## EXERCISE AIM
Your answer must be an exact copy of the listing that follows, with all pictures omitted.

BEGIN INFORMATION SHOWN

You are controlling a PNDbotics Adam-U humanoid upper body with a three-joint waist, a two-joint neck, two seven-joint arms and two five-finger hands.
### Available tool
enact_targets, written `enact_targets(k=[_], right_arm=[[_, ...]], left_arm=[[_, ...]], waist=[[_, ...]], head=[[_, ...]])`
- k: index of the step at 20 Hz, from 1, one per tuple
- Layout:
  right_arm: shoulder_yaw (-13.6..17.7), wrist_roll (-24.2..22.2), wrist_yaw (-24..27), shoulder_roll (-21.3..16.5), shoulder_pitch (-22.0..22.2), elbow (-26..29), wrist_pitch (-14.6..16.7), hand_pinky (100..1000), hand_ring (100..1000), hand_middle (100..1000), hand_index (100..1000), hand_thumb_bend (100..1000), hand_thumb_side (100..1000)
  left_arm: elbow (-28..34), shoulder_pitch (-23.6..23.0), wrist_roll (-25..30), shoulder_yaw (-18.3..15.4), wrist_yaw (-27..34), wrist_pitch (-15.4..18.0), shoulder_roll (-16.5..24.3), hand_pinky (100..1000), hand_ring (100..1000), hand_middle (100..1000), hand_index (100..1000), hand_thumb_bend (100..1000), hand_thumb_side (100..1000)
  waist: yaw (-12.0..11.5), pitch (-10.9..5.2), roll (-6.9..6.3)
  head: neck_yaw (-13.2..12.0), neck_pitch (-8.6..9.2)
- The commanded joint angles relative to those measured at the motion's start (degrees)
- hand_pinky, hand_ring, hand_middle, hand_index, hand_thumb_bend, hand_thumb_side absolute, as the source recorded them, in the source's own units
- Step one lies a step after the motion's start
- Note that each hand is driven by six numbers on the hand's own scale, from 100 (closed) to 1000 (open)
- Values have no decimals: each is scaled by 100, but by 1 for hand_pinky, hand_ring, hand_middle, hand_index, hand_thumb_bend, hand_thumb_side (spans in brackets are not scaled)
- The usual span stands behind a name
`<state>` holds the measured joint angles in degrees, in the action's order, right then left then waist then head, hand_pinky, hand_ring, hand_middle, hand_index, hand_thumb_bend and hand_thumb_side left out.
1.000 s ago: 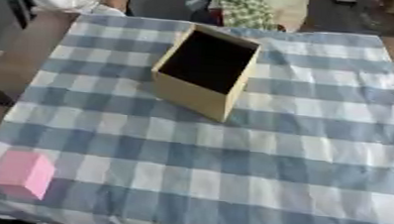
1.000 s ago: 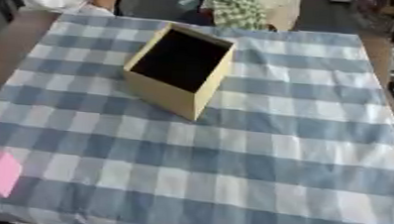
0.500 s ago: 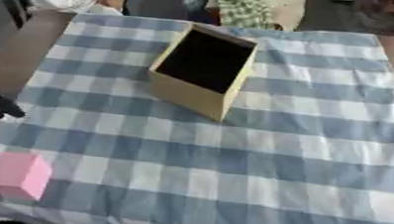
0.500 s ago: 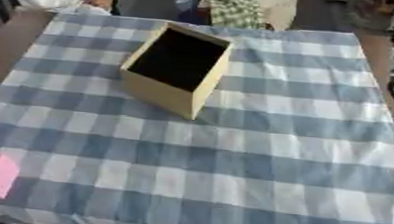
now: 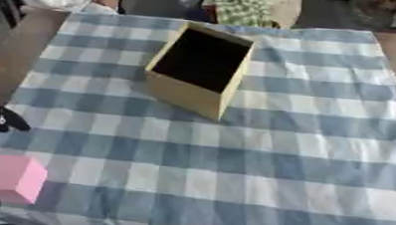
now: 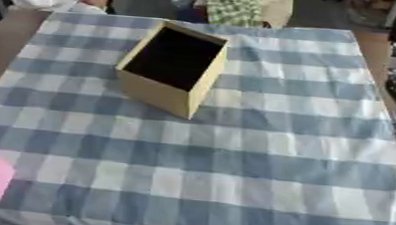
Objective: Pick up objects on the table and place them in the box.
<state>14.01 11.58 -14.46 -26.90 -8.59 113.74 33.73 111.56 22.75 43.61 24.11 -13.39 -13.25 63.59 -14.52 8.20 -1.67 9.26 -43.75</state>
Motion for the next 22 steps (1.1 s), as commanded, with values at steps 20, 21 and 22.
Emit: enact_targets(k=[20, 21, 22], right_arm=[[23, -110, 118, 78, -103, 86, -38, 784, 614, 600, 782, 100, 790], [24, -114, 119, 84, -104, 86, -41, 784, 614, 599, 782, 100, 790], [25, -118, 119, 87, -104, 86, -43, 784, 614, 599, 782, 100, 789]], left_arm=[[-1355, 365, 108, 272, -730, 368, -449, 834, 913, 939, 953, 595, 315], [-1408, 385, 123, 289, -745, 394, -478, 834, 914, 940, 953, 591, 312], [-1448, 401, 140, 306, -760, 422, -501, 835, 915, 942, 954, 585, 309]], waist=[[37, 4, 43], [40, 8, 43], [43, 13, 43]], head=[[-70, -37], [-71, -37], [-72, -37]])
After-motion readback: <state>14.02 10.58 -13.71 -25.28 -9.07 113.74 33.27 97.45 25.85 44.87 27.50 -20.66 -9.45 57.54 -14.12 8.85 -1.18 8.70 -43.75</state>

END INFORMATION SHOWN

## RESPONSE BOX
You are controlling a PNDbotics Adam-U humanoid upper body with a three-joint waist, a two-joint neck, two seven-joint arms and two five-finger hands.
### Available tool
enact_targets, written `enact_targets(k=[_], right_arm=[[_, ...]], left_arm=[[_, ...]], waist=[[_, ...]], head=[[_, ...]])`
- k: index of the step at 20 Hz, from 1, one per tuple
- Layout:
  right_arm: shoulder_yaw (-13.6..17.7), wrist_roll (-24.2..22.2), wrist_yaw (-24..27), shoulder_roll (-21.3..16.5), shoulder_pitch (-22.0..22.2), elbow (-26..29), wrist_pitch (-14.6..16.7), hand_pinky (100..1000), hand_ring (100..1000), hand_middle (100..1000), hand_index (100..1000), hand_thumb_bend (100..1000), hand_thumb_side (100..1000)
  left_arm: elbow (-28..34), shoulder_pitch (-23.6..23.0), wrist_roll (-25..30), shoulder_yaw (-18.3..15.4), wrist_yaw (-27..34), wrist_pitch (-15.4..18.0), shoulder_roll (-16.5..24.3), hand_pinky (100..1000), hand_ring (100..1000), hand_middle (100..1000), hand_index (100..1000), hand_thumb_bend (100..1000), hand_thumb_side (100..1000)
  waist: yaw (-12.0..11.5), pitch (-10.9..5.2), roll (-6.9..6.3)
  head: neck_yaw (-13.2..12.0), neck_pitch (-8.6..9.2)
- The commanded joint angles relative to those measured at the motion's start (degrees)
- hand_pinky, hand_ring, hand_middle, hand_index, hand_thumb_bend, hand_thumb_side absolute, as the source recorded them, in the source's own units
- Step one lies a step after the motion's start
- Note that each hand is driven by six numbers on the hand's own scale, from 100 (closed) to 1000 (open)
- Values have no decimals: each is scaled by 100, but by 1 for hand_pinky, hand_ring, hand_middle, hand_index, hand_thumb_bend, hand_thumb_side (spans in brackets are not scaled)
- The usual span stands behind a name
`<state>` holds the measured joint angles in degrees, in the action's order, right then left then waist then head, hand_pinky, hand_ring, hand_middle, hand_index, hand_thumb_bend and hand_thumb_side left out.
1.000 s ago: 
1.000 s ago: 
0.500 s ago: 
0.500 s ago: 
now: 
now: 
Objective: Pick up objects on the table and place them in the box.
<state>14.01 11.58 -14.46 -26.90 -8.59 113.74 33.73 111.56 22.75 43.61 24.11 -13.39 -13.25 63.59 -14.52 8.20 -1.67 9.26 -43.75</state>
Motion for the next 22 steps (1.1 s), as commanded, with values at steps 20, 21 and 22.
Emit: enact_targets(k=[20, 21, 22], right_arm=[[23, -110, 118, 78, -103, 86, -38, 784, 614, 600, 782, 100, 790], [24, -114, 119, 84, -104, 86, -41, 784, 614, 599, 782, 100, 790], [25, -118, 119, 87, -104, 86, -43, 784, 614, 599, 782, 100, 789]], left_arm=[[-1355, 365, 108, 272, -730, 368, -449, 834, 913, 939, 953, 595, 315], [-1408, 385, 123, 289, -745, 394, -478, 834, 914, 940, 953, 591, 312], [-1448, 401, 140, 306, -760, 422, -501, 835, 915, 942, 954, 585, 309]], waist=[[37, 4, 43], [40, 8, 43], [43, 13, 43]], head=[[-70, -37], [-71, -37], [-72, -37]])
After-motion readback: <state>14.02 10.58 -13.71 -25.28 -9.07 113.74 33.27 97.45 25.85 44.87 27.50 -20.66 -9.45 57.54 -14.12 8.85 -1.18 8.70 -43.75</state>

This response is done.